Notes from 24 April 2013 meeting of the Http Proxy Discovery Task Force

Present: Jakob Blomer, Brian Bockelman, Dan Bradley, Dave Dykstra, Ian Gable

Parts in green are relevant but weren't discussed at the meeting.

Discussed Dave's Http Proxy Discovery Proposal suggested standards. There was mostly agreement except that Brian suggested adding an option to allow site administrators to put the PAC file into a file:// URL instead of the default http://wpad/wpad.dat web servers. This has been added as standards step 2 in the proposal wiki page. (Also, file:// support for the PAC file has been added to the frontier client and will be added to pacwget). Note, however, that that with file:// there's a technical caveat that the implementations will need to use a less reliable method for determining the IP address for the myIpAddress() function in the PAC files: with an http server, it can look up the client's IP address from the socket to the http server, but without it the pacparser library uses a DNS lookup on the hostname, and if that fails,

Jakob was concerned that the PAC internet standard doesn't support client-based load balancing. There is a web page suggesting some PAC file javascript code that returns a different ordering of proxies depending on the low order bits of the client IP address. It's crude and can get especially messy with larger numbers of proxies if it is to stay balanced when one of the proxies is down but it could be sufficient. Discussed the possibility of extending the PAC standard to allow vertical bars in the proxy names the way that the CVMFS client uses to indicate load balancing, but Brian thought that it would be better to rely on the javascript trick in order to stick with the standard, and nobody disagreed with him.

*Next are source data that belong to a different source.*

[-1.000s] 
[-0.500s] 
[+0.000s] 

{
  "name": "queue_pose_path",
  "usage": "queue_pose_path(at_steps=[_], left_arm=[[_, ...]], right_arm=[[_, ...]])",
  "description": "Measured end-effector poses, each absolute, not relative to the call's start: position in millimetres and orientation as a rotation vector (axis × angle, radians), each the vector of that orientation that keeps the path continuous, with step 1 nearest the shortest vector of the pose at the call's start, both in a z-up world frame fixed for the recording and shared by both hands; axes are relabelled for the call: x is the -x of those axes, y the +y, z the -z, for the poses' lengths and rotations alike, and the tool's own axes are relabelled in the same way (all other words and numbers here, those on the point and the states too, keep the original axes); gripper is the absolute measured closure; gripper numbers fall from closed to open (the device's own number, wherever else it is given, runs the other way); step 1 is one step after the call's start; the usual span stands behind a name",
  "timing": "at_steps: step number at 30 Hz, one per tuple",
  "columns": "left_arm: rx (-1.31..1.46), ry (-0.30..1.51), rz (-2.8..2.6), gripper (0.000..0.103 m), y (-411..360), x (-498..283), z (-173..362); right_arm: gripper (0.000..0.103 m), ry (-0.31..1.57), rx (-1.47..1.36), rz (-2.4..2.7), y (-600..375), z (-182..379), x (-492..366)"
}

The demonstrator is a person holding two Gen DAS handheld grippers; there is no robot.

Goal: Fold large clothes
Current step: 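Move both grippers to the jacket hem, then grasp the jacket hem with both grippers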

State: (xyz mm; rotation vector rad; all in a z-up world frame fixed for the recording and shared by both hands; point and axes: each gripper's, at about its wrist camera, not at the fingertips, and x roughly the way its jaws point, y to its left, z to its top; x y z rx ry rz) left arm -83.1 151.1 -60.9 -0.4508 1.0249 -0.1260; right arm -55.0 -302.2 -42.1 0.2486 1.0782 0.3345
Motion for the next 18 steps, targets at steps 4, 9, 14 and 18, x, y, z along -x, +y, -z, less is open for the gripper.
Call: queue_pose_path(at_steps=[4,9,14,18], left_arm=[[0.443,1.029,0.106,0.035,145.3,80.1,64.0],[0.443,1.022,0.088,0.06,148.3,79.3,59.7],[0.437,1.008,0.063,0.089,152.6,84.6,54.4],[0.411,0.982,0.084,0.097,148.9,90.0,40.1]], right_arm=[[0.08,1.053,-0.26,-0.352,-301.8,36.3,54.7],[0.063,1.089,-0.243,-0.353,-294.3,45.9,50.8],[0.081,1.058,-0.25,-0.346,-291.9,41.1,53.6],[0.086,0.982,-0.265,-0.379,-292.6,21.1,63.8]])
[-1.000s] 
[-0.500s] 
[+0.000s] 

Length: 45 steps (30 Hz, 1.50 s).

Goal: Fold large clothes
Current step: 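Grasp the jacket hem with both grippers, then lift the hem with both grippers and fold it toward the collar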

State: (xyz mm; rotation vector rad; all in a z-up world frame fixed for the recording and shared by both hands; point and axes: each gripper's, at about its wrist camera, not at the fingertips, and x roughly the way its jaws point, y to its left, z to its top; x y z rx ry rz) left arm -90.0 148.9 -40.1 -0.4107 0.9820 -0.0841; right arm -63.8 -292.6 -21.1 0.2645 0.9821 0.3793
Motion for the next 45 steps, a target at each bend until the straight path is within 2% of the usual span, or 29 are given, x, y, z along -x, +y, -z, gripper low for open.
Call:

Ian talked about the use case that Shoal is trying to take care of. They are aiming toward clouds and automatically starting more proxies as necessary. They have added a PAC server interface so any client supporting it could find out the needed squids.

Dan is looking into (after a recent discussion with Brian and Dave) a similar but more dynamic use case of running opportunistically on a grid where preemption and relatively short wall clock limits could cause squids to disappear more frequently than in clouds. It would probably be handled at the pilot job level, so at least it wouldn't have to have long delays of waiting for jobs to find batch slots. They can't rely on virtual machines, but squids can run without root privileges. They would also have the limitation of not being able to probe the squids from offsite because of firewalls. Dave suggested using a DNS server to dynamically track squids coming and going throughout the life of jobs, since frontier and cvmfs clients frequently (every ~5 minutes) clear caches of DNS names but only read the names at start time (or reconfigure time in the cvmfs case). Squids can also be configured to query peers for cached items before going to an upstream server; this is not currently used at grid sites but it might be more helpful in this type of environment. Brian wondered whether the clients could instead be changed to re-read PAC files every 5 minutes instead of having to set up another mechanism with dynamically updated DNS servers. After the meeting Dave considered that that would cause a huge increase in the load on the PAC file servers, and that DNS is an extremely efficient system with local caches everywhere, so it's probably better to use DNS. That's also better for squids finding their peers (need to verify if squids use expiring names for cache_peer since some names in squid expire and some don't).

It was recognized that the use cases of opportunistic grid use and cloud use do have a lot in common. Ian and Dan will talk more about the possibility of using one set of software tools for both cases.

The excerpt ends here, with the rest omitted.